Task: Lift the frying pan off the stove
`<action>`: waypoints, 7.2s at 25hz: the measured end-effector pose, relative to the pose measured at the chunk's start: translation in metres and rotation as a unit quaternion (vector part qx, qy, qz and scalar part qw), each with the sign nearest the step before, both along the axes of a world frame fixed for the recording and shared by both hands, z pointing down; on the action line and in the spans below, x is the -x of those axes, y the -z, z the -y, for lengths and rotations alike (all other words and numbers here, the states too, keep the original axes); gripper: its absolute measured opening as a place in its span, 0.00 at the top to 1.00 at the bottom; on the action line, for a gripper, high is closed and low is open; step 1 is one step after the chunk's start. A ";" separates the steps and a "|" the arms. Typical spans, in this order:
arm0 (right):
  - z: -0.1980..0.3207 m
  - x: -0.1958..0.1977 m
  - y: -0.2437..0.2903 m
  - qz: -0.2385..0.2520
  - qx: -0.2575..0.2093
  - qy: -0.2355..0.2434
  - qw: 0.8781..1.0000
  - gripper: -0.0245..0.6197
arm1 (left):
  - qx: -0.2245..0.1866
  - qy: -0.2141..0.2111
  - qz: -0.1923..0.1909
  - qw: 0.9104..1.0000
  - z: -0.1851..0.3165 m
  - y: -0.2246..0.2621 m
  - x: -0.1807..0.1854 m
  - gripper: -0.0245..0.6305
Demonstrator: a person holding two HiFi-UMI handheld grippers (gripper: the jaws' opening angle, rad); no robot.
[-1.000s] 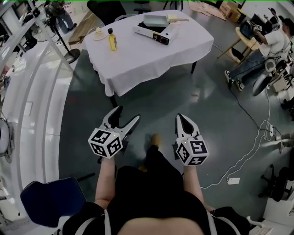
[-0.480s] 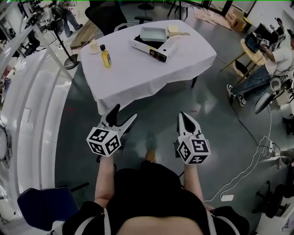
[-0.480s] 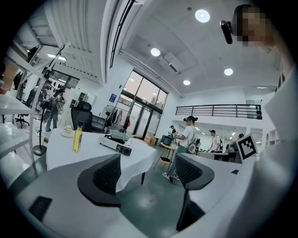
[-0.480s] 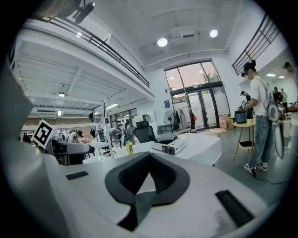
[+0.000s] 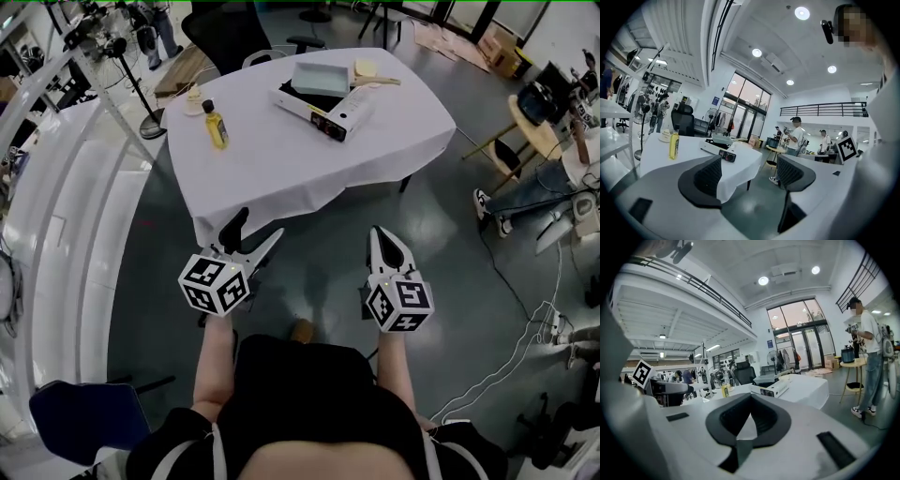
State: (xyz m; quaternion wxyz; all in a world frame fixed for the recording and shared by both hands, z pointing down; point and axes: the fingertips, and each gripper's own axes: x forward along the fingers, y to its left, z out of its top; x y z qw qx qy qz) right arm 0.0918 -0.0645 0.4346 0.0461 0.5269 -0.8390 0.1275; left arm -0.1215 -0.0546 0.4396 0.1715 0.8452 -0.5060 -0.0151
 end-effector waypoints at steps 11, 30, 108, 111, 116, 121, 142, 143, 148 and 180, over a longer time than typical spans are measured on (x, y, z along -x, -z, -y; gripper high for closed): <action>-0.004 0.000 -0.019 0.006 0.022 0.007 1.000 0.96 | 0.025 -0.003 0.002 1.000 -0.004 -0.019 -0.009 0.39; 0.147 -0.006 -0.009 -0.004 0.007 -0.020 1.000 0.96 | 0.007 -0.034 -0.013 0.999 0.163 -0.014 -0.022 0.39; 0.622 -0.196 -0.047 -0.021 0.059 0.053 0.997 0.96 | 0.166 0.139 -0.621 0.753 0.610 -0.089 -0.221 0.39; 0.627 -0.201 -0.052 -0.021 0.062 0.053 0.996 0.96 | 0.154 0.153 -0.625 0.750 0.618 -0.093 -0.211 0.39; 0.632 -0.206 -0.060 -0.021 0.070 0.055 0.996 0.96 | 0.149 0.167 -0.630 0.744 0.626 -0.098 -0.204 0.48; 0.635 -0.206 -0.057 -0.024 0.068 0.055 0.996 0.96 | 0.171 0.183 -0.629 0.736 0.622 -0.109 -0.206 0.75; 0.590 -0.192 -0.042 -0.024 0.058 0.033 0.997 0.96 | 0.219 0.108 -0.585 0.774 0.585 -0.087 -0.207 0.76; 0.587 -0.191 -0.040 -0.021 0.057 0.031 0.998 0.96 | 0.220 0.102 -0.582 0.776 0.582 -0.082 -0.207 0.76; 0.576 -0.187 -0.029 -0.012 0.057 0.026 0.998 0.96 | 0.229 0.067 -0.561 0.793 0.566 -0.052 -0.207 0.76; 0.547 0.032 -0.002 0.002 0.010 0.236 0.972 0.96 | 0.145 0.156 -0.512 0.832 0.388 -0.014 -0.021 0.75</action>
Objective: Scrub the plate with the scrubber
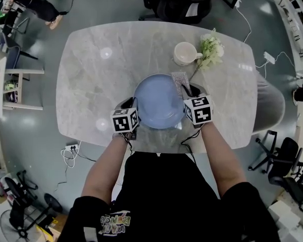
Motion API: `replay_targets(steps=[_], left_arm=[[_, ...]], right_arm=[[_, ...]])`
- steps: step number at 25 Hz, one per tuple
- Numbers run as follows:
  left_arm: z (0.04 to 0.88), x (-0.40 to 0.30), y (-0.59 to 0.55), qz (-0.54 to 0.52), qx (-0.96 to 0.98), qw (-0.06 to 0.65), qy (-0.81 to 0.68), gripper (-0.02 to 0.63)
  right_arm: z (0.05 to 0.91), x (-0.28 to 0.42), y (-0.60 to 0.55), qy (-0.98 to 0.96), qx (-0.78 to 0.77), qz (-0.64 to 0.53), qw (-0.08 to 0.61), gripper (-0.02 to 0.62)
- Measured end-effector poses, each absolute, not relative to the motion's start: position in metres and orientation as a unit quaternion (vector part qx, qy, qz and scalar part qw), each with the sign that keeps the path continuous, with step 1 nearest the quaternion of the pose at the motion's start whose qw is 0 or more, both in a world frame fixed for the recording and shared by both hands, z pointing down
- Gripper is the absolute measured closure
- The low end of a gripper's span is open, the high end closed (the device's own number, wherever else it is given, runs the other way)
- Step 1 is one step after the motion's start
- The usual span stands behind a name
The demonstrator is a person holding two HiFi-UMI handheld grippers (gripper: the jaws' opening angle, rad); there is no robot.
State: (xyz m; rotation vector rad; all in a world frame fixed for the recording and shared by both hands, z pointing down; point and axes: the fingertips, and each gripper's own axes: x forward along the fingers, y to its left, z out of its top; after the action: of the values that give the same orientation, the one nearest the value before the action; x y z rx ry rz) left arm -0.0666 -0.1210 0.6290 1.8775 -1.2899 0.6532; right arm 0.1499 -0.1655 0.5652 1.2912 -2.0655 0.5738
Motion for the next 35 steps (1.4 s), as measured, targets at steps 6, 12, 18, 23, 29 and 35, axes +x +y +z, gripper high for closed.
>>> replay_targets(steps=[6,12,18,23,29,35], left_arm=[[0.585,-0.065,-0.122,0.224,0.759,0.308,-0.528,0.558],[0.512,-0.040,-0.103,0.137,0.802,0.257,-0.521,0.586],[0.449,-0.020,-0.056,0.098,0.829,0.204,-0.511,0.588],[0.411,-0.014,-0.016,0.075,0.842,0.176,-0.504,0.588],[0.384,-0.022,0.014,0.062,0.862,0.157,-0.479,0.588],[0.372,-0.038,0.038,0.061,0.888,0.149,-0.431,0.588]], right_arm=[[0.530,0.155,-0.152,-0.809,0.484,0.228,0.244,0.523],[0.486,0.157,-0.126,-0.837,0.469,0.203,0.198,0.523],[0.436,0.152,-0.084,-0.864,0.451,0.163,0.154,0.523],[0.407,0.145,-0.043,-0.878,0.439,0.135,0.135,0.523],[0.385,0.126,-0.002,-0.879,0.446,0.119,0.118,0.523],[0.380,0.098,0.037,-0.861,0.482,0.124,0.103,0.525]])
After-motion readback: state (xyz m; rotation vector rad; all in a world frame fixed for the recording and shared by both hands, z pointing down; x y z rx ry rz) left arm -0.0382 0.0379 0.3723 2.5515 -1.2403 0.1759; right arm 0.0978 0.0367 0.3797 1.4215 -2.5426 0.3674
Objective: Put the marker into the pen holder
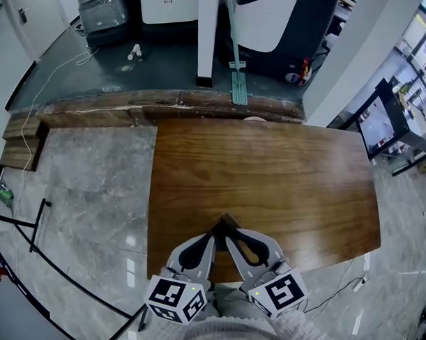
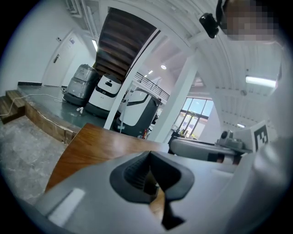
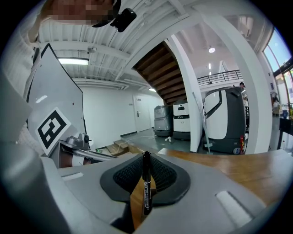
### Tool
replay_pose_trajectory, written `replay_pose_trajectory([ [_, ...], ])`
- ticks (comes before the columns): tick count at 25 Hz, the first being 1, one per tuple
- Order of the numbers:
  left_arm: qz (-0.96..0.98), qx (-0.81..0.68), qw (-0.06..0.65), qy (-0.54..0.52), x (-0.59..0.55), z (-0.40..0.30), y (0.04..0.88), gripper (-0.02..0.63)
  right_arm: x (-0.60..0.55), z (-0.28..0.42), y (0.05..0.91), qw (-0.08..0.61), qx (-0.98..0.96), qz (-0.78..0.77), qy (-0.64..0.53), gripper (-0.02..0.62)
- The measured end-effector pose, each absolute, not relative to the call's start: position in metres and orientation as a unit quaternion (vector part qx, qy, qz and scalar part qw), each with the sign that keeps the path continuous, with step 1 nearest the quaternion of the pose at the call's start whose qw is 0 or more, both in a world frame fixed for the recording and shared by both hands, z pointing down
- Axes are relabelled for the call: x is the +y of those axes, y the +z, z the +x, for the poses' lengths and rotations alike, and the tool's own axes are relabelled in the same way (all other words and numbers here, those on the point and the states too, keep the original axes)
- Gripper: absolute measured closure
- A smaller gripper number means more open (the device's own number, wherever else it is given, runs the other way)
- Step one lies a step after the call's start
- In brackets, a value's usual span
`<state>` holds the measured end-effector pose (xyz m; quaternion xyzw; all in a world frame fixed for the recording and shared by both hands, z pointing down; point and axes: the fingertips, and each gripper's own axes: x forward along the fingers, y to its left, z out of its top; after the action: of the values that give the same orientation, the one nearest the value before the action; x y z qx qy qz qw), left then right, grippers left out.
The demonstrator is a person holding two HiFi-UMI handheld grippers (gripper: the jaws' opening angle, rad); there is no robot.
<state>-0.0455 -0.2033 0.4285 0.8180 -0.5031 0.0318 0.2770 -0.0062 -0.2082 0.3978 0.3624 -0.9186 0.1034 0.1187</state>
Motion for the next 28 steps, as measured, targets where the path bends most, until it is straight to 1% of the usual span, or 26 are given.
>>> replay_pose_trajectory([
  [7,0.811,-0.503,0.298,0.036,-0.21,-0.049,0.448,0.603,-0.214,-0.013,0.416,0.129,-0.921,0.359,0.084,0.554],
  [18,0.801,-0.503,0.321,0.035,-0.213,-0.049,0.474,0.603,-0.208,-0.016,0.457,0.154,-0.908,0.37,0.118,0.554],
  [28,0.8,-0.493,0.34,0.045,-0.209,-0.042,0.491,0.603,-0.211,-0.019,0.479,0.171,-0.906,0.372,0.11,0.554],
])
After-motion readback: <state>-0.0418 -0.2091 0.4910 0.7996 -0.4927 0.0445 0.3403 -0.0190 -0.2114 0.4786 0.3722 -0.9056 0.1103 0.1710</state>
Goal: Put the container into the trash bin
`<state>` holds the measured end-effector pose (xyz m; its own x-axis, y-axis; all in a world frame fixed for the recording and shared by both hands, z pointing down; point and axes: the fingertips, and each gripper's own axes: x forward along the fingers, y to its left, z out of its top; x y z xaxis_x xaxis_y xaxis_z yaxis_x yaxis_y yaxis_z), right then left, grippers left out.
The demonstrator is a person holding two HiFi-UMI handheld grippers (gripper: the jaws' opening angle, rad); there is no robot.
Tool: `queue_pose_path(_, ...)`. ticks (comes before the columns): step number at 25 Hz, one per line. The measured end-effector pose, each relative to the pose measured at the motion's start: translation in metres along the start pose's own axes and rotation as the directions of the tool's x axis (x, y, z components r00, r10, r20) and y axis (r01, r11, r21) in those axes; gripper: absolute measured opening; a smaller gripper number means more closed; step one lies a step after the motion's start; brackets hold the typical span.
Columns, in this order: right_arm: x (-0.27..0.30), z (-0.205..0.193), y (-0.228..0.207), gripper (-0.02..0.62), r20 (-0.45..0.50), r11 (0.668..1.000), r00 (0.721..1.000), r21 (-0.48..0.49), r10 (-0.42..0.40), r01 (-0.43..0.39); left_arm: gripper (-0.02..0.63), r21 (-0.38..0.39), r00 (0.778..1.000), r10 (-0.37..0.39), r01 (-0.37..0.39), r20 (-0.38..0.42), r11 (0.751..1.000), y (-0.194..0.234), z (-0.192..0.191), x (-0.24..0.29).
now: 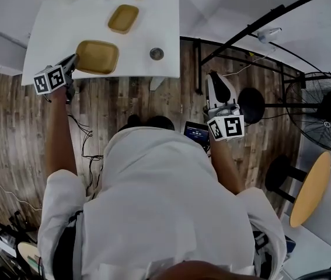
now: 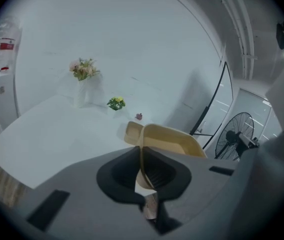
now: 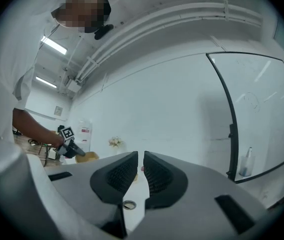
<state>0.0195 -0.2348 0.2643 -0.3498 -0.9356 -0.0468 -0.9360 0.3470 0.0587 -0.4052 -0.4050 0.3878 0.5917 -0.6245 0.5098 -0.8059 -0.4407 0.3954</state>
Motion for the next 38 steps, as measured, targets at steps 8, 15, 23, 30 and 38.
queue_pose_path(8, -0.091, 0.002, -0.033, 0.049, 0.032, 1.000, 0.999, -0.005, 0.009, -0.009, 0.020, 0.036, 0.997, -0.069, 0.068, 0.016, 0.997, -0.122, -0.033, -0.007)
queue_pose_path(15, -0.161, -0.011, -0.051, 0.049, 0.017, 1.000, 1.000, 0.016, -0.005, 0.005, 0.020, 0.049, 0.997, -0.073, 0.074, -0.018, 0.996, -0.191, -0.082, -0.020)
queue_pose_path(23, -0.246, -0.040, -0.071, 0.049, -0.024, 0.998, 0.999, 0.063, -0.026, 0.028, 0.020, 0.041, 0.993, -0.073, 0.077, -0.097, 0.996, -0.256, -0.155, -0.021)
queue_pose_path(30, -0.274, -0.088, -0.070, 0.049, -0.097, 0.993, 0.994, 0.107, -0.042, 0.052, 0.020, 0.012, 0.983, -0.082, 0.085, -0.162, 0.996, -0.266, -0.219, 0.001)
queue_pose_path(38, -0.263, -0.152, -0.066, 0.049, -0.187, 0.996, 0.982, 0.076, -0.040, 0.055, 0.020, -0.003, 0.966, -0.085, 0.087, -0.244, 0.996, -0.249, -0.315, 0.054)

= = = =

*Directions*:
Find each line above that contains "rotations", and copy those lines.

*Finished exercise*:
`<action>`: waypoints, 7.2s at 25hz: the measured end-effector pose, relative to the pose measured at the chunk's start: translation in metres and rotation as a unit quaternion (vector part qx, qy, qz and scalar part qw), each with the sign nearest the step before, both along the axes of a world frame fixed for the recording and shared by both hands, z pointing down; on the action line and in the spans below, x is the -x of those axes, y the -z, z the -y, for lengths and rotations alike (all other words and numbers here, the states too, keep the original axes); gripper: its absolute measured opening as a place in its span, 0.00 at the top to 1.00 at the bottom; on the action line, for a gripper, high is closed and low is open; step 1 is one step after the chunk's start. A ";" separates the steps and a "|" the arms. Typical spans, in this order:
- Axes are relabelled for the call: x is the +y of those axes, y the +z, z the +x, for the poses' lengths and rotations alike, and the tool's own axes are relabelled in the same way (all other words and numbers here, those on the point and the states too, keep the original axes)

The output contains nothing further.